--- EXCERPTED DATA ---

• • •

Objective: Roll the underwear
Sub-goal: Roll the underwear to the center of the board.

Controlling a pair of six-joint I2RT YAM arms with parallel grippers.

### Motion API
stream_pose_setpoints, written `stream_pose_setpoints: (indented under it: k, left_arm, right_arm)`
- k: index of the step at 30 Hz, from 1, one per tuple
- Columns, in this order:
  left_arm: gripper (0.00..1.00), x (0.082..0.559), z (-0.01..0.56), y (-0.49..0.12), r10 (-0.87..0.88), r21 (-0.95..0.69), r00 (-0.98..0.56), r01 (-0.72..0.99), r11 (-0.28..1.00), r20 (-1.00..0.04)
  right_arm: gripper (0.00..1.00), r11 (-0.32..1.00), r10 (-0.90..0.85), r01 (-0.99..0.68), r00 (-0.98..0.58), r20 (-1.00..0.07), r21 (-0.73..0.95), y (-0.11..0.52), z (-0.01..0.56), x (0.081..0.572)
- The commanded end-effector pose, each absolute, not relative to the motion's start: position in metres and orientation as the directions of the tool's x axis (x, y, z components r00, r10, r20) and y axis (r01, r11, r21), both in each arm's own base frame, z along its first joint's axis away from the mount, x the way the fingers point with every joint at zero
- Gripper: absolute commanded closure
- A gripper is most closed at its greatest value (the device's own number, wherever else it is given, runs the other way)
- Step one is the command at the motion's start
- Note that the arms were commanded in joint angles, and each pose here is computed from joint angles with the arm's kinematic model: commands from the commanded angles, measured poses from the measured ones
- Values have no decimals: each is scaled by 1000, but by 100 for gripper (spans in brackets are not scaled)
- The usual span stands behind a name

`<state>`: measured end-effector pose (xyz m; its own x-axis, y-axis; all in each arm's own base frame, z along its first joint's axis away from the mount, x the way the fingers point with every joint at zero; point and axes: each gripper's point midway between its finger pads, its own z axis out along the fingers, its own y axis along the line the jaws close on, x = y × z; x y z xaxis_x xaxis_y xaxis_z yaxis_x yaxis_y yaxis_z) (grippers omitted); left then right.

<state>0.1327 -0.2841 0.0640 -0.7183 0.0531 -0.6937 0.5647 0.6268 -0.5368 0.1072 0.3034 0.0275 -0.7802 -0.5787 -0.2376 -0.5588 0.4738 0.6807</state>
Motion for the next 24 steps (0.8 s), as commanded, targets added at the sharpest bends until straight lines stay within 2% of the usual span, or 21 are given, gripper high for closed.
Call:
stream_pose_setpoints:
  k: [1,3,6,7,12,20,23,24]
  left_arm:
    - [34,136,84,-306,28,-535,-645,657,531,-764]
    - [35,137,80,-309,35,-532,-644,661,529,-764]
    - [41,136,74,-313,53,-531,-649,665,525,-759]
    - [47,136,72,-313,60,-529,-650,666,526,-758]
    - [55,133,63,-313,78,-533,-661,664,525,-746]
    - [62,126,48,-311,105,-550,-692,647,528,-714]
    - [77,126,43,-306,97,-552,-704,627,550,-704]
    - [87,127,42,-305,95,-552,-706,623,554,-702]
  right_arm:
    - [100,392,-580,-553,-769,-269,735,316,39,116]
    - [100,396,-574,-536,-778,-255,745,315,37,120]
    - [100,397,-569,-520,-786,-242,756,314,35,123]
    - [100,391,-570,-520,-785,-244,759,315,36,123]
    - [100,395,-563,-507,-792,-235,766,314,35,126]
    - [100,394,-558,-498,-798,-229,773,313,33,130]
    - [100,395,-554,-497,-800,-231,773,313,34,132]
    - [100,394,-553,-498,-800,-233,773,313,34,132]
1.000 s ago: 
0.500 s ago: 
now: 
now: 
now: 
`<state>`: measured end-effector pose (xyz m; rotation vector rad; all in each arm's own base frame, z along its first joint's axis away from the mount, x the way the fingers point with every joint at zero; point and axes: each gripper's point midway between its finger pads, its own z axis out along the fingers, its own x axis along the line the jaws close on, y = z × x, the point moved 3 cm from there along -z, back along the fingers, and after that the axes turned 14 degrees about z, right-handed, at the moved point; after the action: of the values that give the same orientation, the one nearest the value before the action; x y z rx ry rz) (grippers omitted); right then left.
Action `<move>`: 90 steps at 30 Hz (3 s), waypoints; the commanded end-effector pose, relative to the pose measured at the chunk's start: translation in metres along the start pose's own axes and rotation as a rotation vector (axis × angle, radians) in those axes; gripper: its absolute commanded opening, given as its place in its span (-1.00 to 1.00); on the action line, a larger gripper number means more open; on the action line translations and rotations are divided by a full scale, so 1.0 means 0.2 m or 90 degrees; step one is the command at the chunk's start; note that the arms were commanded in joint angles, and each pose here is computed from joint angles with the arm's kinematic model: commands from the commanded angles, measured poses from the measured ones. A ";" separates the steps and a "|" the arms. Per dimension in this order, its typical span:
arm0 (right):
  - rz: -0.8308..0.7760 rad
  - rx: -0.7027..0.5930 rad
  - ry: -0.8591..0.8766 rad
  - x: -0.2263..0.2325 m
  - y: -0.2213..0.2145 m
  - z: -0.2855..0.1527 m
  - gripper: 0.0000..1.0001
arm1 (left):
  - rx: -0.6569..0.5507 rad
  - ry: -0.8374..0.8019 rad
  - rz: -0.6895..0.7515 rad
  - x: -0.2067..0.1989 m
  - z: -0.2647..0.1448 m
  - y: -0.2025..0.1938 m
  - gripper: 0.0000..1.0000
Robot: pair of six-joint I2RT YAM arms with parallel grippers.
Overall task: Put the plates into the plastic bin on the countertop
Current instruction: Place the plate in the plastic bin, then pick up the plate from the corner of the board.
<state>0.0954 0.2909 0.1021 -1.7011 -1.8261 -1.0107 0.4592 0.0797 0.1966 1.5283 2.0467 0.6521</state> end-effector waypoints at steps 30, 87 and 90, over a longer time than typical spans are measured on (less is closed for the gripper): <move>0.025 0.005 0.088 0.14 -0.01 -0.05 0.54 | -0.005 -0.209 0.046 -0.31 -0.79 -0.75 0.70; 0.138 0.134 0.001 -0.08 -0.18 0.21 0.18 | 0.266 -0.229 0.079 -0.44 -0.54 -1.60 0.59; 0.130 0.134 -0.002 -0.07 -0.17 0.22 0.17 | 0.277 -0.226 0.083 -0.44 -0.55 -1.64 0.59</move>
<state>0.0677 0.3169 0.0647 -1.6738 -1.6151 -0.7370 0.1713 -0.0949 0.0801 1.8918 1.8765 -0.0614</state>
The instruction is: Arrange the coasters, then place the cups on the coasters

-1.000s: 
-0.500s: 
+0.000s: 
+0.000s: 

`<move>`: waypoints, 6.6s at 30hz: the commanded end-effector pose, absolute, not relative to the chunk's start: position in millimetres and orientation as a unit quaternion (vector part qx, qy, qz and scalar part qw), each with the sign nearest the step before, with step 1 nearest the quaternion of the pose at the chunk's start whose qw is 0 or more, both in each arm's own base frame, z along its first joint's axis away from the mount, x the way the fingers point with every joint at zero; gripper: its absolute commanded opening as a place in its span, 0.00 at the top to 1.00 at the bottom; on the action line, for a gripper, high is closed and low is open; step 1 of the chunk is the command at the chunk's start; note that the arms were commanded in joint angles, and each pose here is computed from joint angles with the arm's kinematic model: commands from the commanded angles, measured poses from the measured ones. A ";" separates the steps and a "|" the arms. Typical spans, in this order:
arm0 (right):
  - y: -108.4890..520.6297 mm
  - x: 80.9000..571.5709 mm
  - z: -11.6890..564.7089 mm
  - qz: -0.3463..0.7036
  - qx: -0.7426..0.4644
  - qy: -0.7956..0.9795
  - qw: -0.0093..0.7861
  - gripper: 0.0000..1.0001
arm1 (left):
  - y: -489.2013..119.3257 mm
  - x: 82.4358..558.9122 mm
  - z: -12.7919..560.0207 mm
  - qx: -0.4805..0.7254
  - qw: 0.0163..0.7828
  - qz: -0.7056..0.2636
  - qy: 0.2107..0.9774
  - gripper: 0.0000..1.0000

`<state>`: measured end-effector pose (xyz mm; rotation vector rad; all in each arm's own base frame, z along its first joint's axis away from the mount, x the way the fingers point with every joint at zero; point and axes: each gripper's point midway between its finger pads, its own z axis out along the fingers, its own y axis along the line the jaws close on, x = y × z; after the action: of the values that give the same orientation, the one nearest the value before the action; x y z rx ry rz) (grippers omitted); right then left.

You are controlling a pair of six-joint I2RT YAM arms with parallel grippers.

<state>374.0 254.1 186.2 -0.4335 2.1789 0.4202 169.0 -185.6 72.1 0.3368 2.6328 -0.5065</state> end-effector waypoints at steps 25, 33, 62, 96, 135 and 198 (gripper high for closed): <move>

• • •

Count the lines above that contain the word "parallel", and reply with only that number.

--- YOUR SOLUTION ---
3